Brief: Check every line below for the word "image" and copy the ones that have it.

Recorded data:
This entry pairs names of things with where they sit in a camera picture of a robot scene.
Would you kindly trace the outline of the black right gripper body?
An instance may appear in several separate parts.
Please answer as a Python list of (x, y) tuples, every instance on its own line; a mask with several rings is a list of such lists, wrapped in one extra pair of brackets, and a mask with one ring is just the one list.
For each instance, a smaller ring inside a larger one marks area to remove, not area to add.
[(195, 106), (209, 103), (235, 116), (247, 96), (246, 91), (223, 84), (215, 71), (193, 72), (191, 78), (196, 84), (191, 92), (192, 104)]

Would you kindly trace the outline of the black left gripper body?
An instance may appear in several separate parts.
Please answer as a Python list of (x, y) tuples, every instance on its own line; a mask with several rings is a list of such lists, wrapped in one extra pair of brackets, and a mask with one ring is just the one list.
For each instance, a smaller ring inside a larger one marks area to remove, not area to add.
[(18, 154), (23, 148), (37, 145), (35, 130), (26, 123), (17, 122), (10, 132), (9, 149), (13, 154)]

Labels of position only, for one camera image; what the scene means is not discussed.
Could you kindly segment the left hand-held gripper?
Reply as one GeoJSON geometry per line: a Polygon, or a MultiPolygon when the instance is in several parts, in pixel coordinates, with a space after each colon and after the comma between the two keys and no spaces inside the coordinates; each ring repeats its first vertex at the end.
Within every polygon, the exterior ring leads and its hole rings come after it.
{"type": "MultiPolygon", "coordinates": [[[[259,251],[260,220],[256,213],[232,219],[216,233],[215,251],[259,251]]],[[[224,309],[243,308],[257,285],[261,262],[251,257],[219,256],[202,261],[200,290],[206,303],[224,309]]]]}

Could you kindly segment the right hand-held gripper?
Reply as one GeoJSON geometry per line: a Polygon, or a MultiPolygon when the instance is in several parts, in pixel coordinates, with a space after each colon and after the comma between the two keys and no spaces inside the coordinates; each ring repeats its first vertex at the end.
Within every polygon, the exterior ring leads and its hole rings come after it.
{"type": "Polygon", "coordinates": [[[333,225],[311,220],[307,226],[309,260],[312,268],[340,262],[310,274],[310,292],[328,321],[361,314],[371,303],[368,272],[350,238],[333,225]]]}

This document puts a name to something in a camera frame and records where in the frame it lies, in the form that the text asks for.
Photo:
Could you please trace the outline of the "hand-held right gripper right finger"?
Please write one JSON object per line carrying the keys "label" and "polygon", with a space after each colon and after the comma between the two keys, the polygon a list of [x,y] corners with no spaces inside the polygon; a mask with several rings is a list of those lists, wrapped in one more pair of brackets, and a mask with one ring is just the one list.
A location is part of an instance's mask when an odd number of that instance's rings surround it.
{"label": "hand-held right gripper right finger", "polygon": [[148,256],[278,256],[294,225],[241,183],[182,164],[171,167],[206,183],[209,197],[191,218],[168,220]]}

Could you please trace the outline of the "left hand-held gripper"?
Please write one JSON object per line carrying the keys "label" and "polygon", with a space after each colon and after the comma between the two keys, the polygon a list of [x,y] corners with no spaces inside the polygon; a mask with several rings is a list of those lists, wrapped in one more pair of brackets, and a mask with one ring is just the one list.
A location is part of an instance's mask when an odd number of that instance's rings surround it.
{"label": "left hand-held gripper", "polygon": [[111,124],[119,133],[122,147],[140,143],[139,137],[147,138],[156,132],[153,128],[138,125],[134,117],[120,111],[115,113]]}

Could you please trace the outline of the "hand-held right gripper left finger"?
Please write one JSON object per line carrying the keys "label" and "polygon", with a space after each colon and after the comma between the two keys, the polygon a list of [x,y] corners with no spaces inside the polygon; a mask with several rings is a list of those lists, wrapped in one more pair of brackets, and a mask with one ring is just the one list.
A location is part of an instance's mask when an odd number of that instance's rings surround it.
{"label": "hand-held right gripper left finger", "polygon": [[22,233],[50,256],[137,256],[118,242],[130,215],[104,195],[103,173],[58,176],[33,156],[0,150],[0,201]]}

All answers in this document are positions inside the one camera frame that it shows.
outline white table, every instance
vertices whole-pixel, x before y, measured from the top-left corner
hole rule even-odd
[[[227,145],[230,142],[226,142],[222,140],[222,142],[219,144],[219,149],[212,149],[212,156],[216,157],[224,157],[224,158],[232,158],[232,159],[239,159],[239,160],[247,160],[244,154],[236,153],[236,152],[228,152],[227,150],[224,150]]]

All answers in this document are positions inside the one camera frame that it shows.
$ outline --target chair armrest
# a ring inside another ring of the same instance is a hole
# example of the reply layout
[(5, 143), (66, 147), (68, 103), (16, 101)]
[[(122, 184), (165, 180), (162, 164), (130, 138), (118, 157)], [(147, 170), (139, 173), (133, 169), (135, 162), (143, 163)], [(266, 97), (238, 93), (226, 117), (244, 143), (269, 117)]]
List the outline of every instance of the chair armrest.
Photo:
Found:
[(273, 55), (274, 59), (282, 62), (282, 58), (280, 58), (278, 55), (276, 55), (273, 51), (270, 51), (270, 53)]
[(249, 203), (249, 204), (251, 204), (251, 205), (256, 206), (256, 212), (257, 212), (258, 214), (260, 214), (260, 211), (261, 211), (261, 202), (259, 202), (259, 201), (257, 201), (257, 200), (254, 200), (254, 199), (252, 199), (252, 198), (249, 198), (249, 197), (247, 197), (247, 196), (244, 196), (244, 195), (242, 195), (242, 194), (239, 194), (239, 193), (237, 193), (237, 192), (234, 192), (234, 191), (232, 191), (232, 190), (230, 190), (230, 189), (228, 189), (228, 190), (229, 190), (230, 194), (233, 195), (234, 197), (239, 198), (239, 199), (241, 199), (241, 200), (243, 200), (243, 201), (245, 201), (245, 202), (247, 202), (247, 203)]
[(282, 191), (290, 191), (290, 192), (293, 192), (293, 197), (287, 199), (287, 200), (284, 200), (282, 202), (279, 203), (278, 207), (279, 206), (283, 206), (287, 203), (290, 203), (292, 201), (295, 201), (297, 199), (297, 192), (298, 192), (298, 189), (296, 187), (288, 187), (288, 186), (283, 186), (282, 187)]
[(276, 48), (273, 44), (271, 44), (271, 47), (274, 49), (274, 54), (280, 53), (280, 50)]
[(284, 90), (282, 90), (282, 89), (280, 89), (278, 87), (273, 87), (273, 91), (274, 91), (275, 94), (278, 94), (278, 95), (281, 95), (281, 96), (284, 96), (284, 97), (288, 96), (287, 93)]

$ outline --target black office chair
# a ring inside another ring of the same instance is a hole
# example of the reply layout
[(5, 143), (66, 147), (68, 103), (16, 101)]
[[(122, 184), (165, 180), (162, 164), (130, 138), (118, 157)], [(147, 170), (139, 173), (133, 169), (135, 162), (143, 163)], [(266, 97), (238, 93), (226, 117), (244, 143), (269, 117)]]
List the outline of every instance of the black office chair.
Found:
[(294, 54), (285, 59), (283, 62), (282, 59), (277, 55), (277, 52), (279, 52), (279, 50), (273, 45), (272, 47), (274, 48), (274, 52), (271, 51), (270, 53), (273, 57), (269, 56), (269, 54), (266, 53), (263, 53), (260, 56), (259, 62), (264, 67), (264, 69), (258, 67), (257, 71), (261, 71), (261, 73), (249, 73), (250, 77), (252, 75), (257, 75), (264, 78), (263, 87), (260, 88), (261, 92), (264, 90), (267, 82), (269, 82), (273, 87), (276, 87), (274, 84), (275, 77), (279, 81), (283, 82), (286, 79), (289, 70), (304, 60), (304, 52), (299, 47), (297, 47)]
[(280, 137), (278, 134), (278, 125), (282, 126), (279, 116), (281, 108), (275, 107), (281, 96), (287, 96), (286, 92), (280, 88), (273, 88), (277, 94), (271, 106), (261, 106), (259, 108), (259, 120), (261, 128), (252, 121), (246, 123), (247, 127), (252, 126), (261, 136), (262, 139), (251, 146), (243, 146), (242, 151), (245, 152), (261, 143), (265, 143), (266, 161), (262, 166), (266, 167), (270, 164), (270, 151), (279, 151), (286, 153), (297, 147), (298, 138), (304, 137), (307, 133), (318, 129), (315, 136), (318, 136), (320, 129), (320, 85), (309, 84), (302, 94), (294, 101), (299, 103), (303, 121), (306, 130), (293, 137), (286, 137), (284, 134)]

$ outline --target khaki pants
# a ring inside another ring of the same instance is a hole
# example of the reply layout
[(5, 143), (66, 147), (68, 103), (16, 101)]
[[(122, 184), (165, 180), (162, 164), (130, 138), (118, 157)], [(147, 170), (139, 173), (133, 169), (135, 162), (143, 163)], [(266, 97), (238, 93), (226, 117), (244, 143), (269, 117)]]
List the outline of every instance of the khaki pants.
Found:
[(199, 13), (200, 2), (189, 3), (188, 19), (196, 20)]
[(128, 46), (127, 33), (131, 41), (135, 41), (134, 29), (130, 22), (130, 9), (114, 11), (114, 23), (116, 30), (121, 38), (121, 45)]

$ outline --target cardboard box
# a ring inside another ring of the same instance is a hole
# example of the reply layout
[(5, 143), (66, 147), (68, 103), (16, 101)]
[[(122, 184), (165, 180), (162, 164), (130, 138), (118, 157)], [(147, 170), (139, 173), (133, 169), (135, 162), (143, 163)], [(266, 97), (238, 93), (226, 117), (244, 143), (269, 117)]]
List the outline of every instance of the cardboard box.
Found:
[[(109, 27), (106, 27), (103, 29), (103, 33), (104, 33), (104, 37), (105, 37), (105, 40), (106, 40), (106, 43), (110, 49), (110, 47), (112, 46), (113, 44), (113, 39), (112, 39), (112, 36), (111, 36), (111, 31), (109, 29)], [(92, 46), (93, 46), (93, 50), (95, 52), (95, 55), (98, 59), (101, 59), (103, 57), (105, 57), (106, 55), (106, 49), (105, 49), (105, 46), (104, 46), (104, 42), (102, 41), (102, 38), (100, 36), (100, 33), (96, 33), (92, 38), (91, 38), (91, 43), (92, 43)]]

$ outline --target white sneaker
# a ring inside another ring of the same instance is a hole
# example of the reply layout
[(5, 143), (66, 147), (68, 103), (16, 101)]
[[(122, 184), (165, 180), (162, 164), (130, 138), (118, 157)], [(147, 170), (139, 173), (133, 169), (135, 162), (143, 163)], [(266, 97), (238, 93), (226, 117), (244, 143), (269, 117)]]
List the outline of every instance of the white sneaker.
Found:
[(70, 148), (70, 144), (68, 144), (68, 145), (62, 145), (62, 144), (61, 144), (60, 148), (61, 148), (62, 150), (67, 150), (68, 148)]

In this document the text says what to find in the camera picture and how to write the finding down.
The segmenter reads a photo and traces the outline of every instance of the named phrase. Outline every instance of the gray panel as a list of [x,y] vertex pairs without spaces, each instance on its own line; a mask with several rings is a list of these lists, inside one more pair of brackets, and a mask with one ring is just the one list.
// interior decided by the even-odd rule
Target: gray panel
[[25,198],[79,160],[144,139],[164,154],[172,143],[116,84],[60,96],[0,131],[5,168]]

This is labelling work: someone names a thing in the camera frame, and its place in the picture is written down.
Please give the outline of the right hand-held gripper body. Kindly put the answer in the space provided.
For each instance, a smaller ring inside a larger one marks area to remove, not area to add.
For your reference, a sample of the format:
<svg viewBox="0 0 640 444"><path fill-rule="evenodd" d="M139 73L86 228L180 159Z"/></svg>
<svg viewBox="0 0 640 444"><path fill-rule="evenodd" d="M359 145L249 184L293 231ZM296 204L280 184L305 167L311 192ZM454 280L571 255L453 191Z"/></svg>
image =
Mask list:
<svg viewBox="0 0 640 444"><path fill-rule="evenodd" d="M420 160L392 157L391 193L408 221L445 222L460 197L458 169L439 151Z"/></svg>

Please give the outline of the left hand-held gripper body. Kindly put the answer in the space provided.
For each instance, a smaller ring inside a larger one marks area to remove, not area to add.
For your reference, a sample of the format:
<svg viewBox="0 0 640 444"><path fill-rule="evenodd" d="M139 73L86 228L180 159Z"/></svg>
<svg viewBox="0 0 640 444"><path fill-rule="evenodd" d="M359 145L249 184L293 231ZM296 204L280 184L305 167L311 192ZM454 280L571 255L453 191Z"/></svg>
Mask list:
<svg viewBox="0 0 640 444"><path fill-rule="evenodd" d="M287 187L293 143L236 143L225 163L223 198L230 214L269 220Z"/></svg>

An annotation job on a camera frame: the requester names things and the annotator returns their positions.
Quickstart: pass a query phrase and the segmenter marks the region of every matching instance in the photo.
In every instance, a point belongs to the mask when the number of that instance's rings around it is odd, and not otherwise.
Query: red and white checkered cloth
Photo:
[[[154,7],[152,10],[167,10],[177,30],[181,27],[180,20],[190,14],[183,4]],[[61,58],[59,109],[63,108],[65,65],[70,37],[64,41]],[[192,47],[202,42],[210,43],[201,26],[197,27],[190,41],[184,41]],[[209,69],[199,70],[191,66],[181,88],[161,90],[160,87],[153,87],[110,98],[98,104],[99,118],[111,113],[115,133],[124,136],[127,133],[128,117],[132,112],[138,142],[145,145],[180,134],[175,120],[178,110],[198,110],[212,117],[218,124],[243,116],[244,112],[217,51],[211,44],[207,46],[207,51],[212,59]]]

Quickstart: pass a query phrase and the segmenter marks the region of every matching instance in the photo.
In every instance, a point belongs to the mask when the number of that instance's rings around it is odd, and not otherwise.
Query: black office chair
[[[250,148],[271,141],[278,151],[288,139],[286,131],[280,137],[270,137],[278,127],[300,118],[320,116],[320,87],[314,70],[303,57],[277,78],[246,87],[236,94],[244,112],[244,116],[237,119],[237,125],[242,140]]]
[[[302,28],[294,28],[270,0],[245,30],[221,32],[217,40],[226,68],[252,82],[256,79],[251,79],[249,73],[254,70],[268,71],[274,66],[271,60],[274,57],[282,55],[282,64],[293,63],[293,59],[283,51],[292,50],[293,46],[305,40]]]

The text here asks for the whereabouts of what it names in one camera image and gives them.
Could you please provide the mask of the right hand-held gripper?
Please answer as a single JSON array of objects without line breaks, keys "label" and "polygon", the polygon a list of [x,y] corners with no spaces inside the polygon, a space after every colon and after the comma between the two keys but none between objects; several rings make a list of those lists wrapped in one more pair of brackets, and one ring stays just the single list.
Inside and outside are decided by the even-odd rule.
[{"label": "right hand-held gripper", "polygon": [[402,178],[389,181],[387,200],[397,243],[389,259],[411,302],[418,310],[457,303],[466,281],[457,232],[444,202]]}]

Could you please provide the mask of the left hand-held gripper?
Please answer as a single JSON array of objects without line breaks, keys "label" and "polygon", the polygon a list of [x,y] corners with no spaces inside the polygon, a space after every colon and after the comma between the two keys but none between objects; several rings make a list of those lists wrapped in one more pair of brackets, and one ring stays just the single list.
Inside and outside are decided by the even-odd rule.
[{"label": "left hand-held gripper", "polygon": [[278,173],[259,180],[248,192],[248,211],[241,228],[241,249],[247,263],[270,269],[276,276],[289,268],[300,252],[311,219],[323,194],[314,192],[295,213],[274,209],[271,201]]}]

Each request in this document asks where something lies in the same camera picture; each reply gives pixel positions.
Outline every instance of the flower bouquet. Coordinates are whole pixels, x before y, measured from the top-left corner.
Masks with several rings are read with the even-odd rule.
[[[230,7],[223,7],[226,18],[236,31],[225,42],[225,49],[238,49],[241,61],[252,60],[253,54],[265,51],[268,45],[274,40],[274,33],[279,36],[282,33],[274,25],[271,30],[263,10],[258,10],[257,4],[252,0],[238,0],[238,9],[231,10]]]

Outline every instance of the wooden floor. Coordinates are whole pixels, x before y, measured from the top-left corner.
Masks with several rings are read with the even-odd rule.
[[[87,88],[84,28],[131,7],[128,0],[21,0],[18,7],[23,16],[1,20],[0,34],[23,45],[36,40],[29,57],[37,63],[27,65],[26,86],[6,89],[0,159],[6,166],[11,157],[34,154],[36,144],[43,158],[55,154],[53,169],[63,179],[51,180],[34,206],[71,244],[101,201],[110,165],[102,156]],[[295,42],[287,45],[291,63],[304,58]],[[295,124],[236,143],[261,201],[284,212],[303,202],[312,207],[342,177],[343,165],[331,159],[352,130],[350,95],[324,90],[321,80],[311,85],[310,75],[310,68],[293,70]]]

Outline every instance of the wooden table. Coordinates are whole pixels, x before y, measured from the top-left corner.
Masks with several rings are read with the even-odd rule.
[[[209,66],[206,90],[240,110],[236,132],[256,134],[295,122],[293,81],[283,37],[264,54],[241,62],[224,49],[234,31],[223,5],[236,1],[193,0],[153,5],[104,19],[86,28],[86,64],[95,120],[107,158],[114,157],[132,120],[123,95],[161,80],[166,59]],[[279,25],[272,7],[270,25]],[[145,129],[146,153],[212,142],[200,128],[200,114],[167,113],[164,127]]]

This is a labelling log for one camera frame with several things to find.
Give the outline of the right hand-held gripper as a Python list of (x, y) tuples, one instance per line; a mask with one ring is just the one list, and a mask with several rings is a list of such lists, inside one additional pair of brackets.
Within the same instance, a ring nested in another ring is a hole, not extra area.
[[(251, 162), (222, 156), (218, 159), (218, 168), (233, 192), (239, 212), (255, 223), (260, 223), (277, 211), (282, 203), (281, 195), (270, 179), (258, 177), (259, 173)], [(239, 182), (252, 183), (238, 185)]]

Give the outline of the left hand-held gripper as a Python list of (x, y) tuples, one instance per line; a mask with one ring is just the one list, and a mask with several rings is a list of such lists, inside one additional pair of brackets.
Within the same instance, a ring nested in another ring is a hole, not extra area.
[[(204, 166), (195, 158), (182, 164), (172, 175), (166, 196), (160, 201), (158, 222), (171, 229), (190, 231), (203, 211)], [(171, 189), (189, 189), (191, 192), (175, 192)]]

Your response:
Labels of position only, for one camera image; what the scene means is not discussed.
image =
The text here asks for the whereabouts of what it names in one camera image and gives them.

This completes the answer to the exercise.